What are the biggest benefits and limitations of wearables from a cardiologist’s perspective?
The biggest benefit is general health awareness. Wearables can encourage people to pay attention to activity, sleep and exercise habits, and in very specific situations they can be useful. For example, helping document palpitations that are otherwise hard to capture.
The biggest limitation, by far, is added stress. Most of the data these devices collect is low quality and rarely clinically actionable. Some patients can recognize that and move on, but many fixate on individual “findings,” which creates anxiety. I see this psychological impact all the time in cardiology clinic. Once someone is told there might be something wrong with their heart, sensations they previously ignored, like chest discomfort or brief palpitations, suddenly become alarming.
Another frustration is that wearable companies rarely prioritize clinical accuracy. Many results returned to patients, such as “stress levels” or biological age estimates, are poorly supported by evidence even though they’re presented with confidence.
Have wearables changed the types of concerns patients bring to you?
Yes. I now routinely see patients showing me heart rate trends and alerts for “irregular rhythm” or “possible atrial fibrillation.” Common worries include things like, “My heart rate used to be in the 60s and now it’s in the 80s,” or “My heart rate went over 100 when I walked up the stairs.” In most cases, these are normal, physiologic responses, but the way the information is framed makes them feel abnormal.
What do you wish patients better understood about what wearables can and can’t tell them?
First, not all sensors are equal. Some devices include an ECG feature (electrocardiogram, a test that records the heart’s electrical activity) that allows users to capture a single-lead tracing similar to one part of a standard clinical ECG. In certain situations that can be genuinely useful. Other sensors, especially PPG-based heart rate monitors (devices that shine a light into the skin and measure how much light is reflected back) worn below the elbow are highly inaccurate and rarely validated. At best, they provide information similar to checking your pulse once a day. At worst, motion, sweat or interference can create abnormalities that don’t actually exist.
Second, most wearable companies are focused on sales and engagement, not clinical validation. Smartphone apps often present large amounts of data without clear explanations of how it was derived or what it means.
Third, and most important, how a patient feels matters more than what their device reports. If someone feels well, there’s rarely something a wearable will detect that changes management. Conversely, if someone doesn’t feel well, they shouldn’t assume everything is fine just because the device didn’t flag anything.
How reliable is wearable data compared to clinical testing?
ECG tracings from some wearables can be useful and, in limited situations, comparable to clinical ECGs. Other wearable data is much less reliable. Many derived measures, such as heart rate variability or sleep scores, are based on proprietary algorithms and are generally not very helpful clinically.
Symptoms should guide decisions. If you feel well, it’s probably fine regardless of what the device says. If you don’t feel well, you should contact your provider even if the device doesn’t detect anything.
Who benefits most from wearables and who might not?

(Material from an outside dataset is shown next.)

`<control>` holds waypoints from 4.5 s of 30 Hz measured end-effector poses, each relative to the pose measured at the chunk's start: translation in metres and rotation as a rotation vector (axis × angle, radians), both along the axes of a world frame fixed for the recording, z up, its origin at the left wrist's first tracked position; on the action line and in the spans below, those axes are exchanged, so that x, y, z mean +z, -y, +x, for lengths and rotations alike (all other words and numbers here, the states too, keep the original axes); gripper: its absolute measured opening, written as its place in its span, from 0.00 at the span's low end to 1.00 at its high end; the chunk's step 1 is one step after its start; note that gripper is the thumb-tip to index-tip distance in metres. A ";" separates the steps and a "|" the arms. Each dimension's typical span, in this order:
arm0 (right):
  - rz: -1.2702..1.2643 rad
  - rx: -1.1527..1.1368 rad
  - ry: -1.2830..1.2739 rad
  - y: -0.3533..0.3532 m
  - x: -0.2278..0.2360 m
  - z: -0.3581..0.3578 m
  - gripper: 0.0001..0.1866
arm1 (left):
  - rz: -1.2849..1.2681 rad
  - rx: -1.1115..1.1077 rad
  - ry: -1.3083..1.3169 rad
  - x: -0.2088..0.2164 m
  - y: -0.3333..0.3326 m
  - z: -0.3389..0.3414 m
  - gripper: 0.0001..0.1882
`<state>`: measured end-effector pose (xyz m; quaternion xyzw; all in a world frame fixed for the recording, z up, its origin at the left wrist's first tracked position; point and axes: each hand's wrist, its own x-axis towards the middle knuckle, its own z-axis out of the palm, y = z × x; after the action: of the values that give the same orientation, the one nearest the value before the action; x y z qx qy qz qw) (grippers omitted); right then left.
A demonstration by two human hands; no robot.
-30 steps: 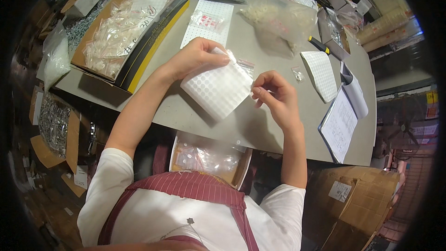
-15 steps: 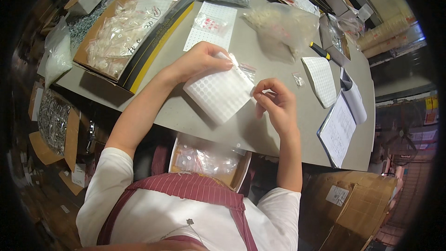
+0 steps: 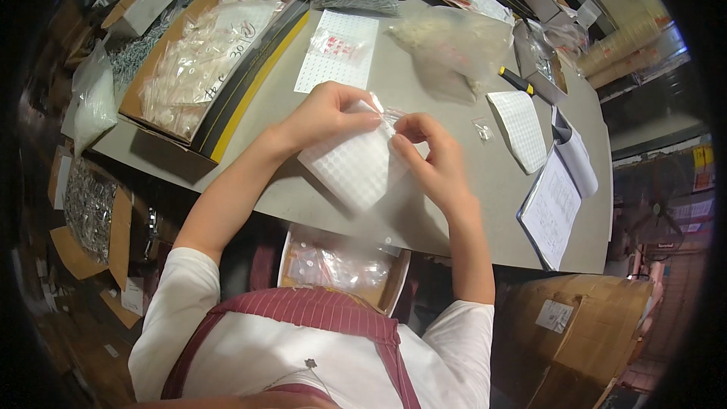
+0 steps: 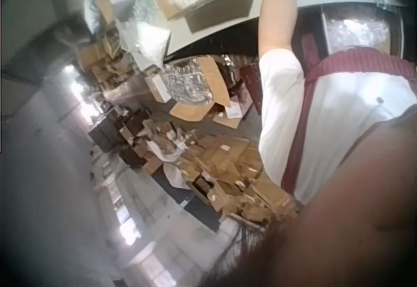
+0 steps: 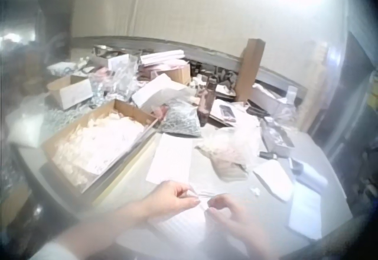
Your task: The person repeatedly peels small square stickers from a sheet and places them into a small plastic bag. The person handles the sticker sheet and bag by hand, working at a cluttered table with boxes and packaging materials nearby.
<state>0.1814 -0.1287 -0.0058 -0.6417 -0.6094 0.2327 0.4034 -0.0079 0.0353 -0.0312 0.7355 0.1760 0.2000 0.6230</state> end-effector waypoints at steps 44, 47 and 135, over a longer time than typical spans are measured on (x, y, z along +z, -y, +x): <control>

I haven’t seen clear differences based on age or medical history. If a device helps someone exercise more or build healthier habits that’s a good thing. But if someone is the type of person who will see a number or alert that ruins their day, the device may do more harm than good.
How should patients bring wearable data into an appointment?
The most useful data I’ve seen are ECG tracings recorded during symptoms, especially for palpitations that are hard to capture in clinic. Those tracings can help guide further testing. Alerts suggesting atrial fibrillation can also be useful as a reason to investigate, but I wouldn’t treat based on wearable data alone.
Which features actually matter and which are overhyped?
For medical monitoring, ECG capability is the only feature that consistently adds value. For general health, activity and sleep tracking can be helpful. Most other metrics fall into the realm of pseudoscience. I often compare them to phrenology or palm reading.
Do you personally use a wearable?
Yes, mainly for research. It’s made me more skeptical but also curious. Devices now report more and more data that doesn’t appear to be clinically validated, reinforcing the need for caution.
How do you see wearables fitting into preventive cardiology?
Beyond ECG recordings, wearables may be useful for guiding exercise programs and tracking activity related to weight loss or fitness. Anything that supports known risk-reducing behaviors has potential value. Beyond that, it’s unclear. Most people don’t want to be patients – they want to live their lives without constantly worrying about their health.
Anything you want to add?
If commercial vendors meaningfully engage clinicians in research, wearables could eventually integrate into care for areas like sleep or cognitive health. For now, many companies seem more focused on promoting questionable metrics than producing clinically useful tools.